Contrairement à ce que semblait augurer le Bonheur des dames de
Zola, nous savons tous aujourd'hui, avec plus d'un siècle de recul,
que le petit commerce n'est pas mort, loin s'en faut. Aux États-Unis
le petit commerce alimentaire, en particulier, ne s'est pas muré dans
l'immobilisme, mais a au contraire été le lieu d'un puissant courant
réformateur porté par la revue Progressive Grocer qui, comme son
nom l'indique, entendait soutenir la modernisation des petites épiceries
indépendantes, face aux chaînes et bientôt face aux supermarchés.

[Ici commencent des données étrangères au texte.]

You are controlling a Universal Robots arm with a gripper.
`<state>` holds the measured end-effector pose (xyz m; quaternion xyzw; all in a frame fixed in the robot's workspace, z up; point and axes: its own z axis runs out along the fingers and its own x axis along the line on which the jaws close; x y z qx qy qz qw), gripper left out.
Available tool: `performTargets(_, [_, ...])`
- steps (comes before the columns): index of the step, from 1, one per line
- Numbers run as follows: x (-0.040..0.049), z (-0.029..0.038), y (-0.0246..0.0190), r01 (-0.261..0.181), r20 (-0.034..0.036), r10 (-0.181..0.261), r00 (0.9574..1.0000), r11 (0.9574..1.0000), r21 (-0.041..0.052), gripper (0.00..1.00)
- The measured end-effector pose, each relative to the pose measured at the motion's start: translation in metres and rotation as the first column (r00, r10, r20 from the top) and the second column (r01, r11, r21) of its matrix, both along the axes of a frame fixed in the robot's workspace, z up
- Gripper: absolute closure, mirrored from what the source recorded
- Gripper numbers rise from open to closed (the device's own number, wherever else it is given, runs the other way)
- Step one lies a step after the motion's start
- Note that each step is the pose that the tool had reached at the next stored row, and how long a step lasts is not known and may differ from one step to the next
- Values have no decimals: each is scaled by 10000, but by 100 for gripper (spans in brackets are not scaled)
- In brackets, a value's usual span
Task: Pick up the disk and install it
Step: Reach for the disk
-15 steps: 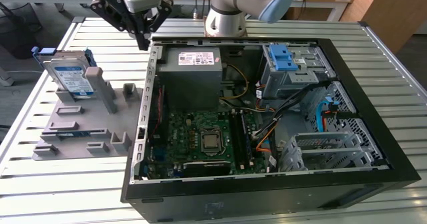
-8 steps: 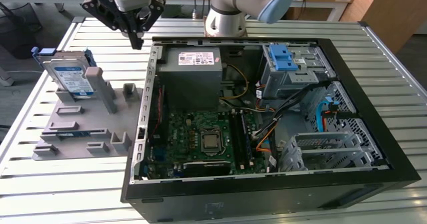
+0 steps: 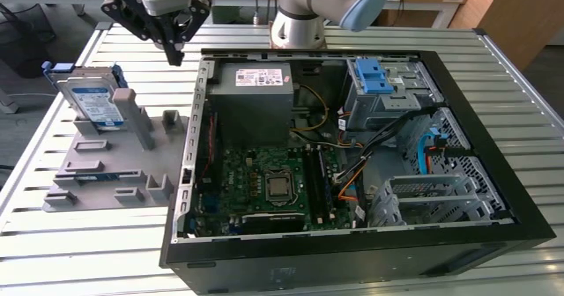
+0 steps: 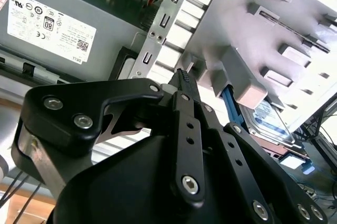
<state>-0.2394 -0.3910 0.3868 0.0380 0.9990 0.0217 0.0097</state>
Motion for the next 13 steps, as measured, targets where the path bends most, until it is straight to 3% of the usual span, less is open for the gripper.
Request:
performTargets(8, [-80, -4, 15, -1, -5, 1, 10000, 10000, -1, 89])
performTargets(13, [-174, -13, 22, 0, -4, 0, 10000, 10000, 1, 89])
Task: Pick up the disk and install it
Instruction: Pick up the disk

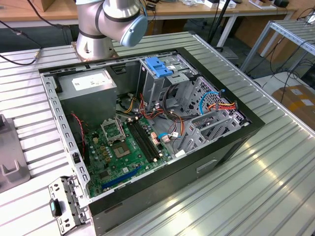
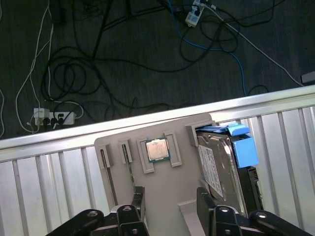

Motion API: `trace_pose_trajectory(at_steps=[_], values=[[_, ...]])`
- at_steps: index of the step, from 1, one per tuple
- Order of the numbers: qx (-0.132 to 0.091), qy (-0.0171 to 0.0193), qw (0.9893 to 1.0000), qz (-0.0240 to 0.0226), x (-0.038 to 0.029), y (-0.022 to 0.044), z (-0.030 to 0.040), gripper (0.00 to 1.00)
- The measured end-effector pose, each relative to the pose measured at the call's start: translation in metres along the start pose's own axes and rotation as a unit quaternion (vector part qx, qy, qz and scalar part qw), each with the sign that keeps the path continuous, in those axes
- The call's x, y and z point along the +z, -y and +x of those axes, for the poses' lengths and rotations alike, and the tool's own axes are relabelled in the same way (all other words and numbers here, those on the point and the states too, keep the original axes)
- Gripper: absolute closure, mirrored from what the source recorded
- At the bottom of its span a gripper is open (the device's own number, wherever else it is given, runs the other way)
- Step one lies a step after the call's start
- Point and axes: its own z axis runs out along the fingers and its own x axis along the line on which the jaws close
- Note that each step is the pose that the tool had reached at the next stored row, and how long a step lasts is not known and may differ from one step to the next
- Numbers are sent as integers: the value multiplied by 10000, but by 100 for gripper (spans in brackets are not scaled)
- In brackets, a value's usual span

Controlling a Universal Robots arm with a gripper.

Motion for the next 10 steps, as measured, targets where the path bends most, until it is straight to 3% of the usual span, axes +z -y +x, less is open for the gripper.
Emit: trace_pose_trajectory(at_steps=[10], values=[[0, 0, 10000, 0, 1, -4, -23, 46]])
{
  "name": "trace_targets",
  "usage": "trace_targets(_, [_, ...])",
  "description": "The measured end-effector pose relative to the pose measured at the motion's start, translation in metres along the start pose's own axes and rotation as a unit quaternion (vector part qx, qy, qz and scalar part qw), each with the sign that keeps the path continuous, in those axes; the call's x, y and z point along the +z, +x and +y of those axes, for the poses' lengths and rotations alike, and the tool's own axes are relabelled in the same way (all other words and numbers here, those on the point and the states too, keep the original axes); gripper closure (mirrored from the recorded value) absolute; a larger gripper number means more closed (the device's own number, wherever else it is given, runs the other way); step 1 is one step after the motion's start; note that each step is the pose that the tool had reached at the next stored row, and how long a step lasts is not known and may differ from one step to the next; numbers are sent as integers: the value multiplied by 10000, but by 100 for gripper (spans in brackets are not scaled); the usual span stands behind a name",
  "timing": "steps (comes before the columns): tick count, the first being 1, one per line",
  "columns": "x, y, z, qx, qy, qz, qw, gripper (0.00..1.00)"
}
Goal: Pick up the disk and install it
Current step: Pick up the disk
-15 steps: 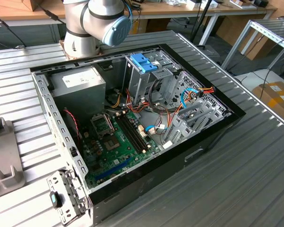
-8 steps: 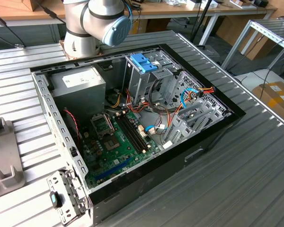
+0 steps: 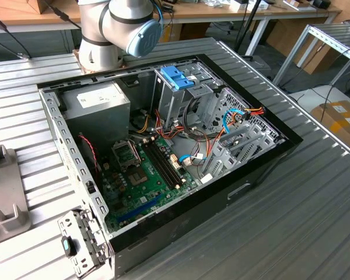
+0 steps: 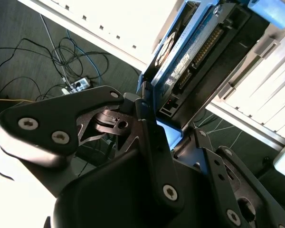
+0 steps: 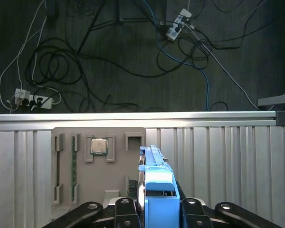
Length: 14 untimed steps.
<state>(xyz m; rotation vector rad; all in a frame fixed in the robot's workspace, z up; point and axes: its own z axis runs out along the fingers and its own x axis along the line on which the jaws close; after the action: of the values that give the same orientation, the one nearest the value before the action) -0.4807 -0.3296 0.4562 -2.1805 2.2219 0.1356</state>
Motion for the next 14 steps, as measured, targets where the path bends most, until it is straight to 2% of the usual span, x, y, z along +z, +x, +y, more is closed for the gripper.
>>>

C'est à cette revue, ou plutôt à l'histoire du libre-service
du point de vue de cette revue, que ce livre est consacré. Progressive Grocer
est une revue professionnelle lancée en 1922 qui cible le
public des épiciers afin de lui montrer mille façons de transformer
et d'améliorer ses pratiques.
Au-delà de la simple mise au jour de la contribution oubliée de
la petite épicerie progressiste à l'avènement du libre-service,
l'ouvrage permet de saisir le rôle de la presse des affaires dans
la transformation des lieux de vente, l'importance cruciale des
innovations techniques dans le formatage de la relation marchande,
le rôle central du « marché des dispositifs marchands »
dans l'animation du commerce, et surtout les ressorts du « faire
laissez-faire », c'est-à-dire l'ensemble des savoirs, techniques et
savoir-faire grâce auxquels les professionnels de la vente s'efforcent
d'aménager avec soin notre « libre circulation » dans
l'espace des marchés.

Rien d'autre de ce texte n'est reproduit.